* **Problem to solve**
In the records that follow, find the line with "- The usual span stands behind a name"; from there, retype every line exactly through the line with "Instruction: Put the", which also belongs to the answer.

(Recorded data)

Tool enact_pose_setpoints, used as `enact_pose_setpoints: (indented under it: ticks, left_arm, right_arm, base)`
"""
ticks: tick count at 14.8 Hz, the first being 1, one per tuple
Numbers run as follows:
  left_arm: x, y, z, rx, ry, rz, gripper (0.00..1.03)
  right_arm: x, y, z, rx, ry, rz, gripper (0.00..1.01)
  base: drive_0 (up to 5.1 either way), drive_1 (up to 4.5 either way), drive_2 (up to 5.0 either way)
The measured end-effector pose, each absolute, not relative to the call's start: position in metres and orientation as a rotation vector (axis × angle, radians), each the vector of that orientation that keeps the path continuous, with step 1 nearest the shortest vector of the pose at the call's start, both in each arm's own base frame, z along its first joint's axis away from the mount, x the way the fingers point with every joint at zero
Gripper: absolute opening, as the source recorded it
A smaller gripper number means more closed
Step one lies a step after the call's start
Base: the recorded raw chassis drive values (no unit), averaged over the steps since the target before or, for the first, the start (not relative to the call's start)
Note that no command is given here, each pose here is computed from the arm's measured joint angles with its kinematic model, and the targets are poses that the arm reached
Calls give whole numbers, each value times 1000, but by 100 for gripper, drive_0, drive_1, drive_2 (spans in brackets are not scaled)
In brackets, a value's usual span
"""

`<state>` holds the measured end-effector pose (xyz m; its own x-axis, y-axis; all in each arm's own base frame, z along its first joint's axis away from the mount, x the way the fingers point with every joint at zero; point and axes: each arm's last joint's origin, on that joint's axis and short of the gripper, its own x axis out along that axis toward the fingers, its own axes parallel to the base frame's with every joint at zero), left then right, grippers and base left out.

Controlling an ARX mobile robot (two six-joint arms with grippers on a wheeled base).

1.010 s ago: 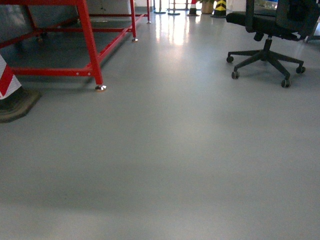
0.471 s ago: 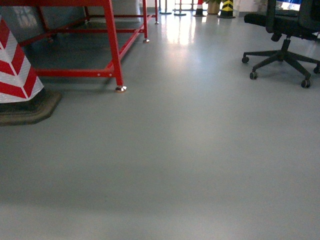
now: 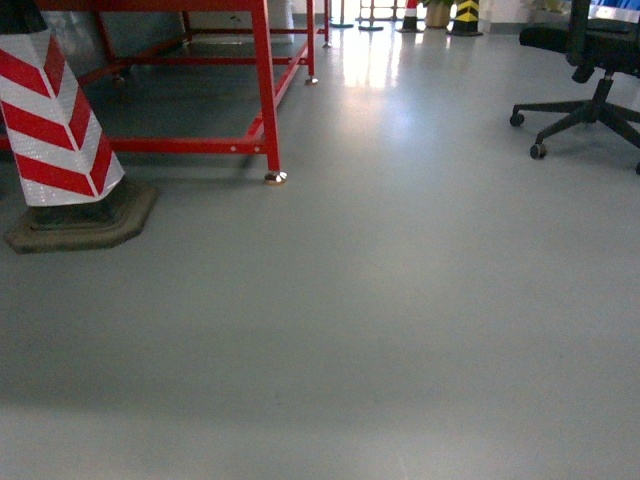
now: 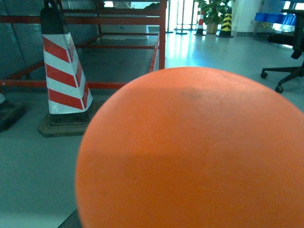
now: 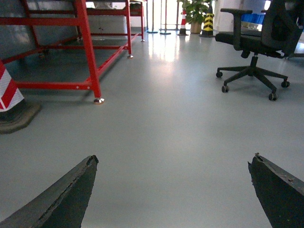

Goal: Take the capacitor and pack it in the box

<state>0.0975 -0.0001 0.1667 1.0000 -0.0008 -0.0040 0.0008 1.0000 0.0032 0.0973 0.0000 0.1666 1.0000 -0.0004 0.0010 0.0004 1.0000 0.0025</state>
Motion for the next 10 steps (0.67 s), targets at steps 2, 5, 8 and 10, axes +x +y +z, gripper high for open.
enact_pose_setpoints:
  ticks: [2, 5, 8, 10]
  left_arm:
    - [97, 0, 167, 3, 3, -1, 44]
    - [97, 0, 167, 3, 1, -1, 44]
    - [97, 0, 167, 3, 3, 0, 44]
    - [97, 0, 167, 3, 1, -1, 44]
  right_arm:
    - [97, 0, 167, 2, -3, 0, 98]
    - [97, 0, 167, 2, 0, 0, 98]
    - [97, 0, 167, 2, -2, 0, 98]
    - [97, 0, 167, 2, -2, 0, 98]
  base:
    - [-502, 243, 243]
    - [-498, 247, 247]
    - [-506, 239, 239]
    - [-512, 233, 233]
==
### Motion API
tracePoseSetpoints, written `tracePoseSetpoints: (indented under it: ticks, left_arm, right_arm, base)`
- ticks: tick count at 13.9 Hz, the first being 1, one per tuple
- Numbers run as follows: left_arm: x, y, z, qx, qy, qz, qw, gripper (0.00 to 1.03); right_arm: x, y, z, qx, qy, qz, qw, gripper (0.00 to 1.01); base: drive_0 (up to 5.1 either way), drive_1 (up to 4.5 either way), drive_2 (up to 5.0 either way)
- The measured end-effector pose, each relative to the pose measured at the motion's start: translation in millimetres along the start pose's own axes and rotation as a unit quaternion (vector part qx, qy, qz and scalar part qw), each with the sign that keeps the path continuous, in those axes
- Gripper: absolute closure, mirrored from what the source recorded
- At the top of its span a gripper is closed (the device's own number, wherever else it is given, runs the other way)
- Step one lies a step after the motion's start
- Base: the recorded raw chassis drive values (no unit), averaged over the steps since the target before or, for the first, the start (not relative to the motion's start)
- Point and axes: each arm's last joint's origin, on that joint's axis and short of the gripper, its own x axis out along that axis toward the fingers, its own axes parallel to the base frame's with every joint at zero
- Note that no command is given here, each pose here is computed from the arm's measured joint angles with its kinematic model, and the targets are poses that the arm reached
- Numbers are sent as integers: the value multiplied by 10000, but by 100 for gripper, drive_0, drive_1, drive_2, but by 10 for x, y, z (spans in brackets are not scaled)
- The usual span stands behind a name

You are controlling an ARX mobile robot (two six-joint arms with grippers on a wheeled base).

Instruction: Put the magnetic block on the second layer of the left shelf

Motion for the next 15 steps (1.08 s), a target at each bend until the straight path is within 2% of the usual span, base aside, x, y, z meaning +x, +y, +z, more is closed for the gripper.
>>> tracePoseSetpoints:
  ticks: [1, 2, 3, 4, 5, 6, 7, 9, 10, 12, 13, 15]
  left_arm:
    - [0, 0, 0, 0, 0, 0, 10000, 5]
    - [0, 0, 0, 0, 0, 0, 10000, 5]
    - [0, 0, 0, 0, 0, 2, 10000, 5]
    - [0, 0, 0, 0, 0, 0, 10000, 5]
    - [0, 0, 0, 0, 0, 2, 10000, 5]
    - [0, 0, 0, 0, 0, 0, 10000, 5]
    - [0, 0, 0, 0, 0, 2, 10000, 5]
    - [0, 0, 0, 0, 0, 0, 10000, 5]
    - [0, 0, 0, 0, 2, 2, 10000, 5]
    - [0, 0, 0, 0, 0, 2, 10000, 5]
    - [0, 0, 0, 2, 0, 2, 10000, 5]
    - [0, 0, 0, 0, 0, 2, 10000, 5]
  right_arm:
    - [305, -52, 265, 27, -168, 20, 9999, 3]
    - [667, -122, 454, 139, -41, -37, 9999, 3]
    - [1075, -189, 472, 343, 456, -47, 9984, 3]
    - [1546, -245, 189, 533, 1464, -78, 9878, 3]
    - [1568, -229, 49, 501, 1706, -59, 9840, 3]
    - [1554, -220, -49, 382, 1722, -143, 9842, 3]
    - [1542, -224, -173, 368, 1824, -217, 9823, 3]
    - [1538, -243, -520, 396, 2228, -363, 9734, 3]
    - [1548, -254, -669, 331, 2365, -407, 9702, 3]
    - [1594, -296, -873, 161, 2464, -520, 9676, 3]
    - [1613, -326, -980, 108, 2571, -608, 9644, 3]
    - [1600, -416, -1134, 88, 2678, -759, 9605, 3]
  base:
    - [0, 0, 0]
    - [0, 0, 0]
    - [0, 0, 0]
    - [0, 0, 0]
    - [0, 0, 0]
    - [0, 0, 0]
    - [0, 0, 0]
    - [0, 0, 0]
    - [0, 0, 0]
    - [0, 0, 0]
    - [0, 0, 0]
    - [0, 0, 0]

* **Your response**
- The usual span stands behind a name

You are controlling an ARX mobile robot (two six-joint arms with grippers on a wheeled base).

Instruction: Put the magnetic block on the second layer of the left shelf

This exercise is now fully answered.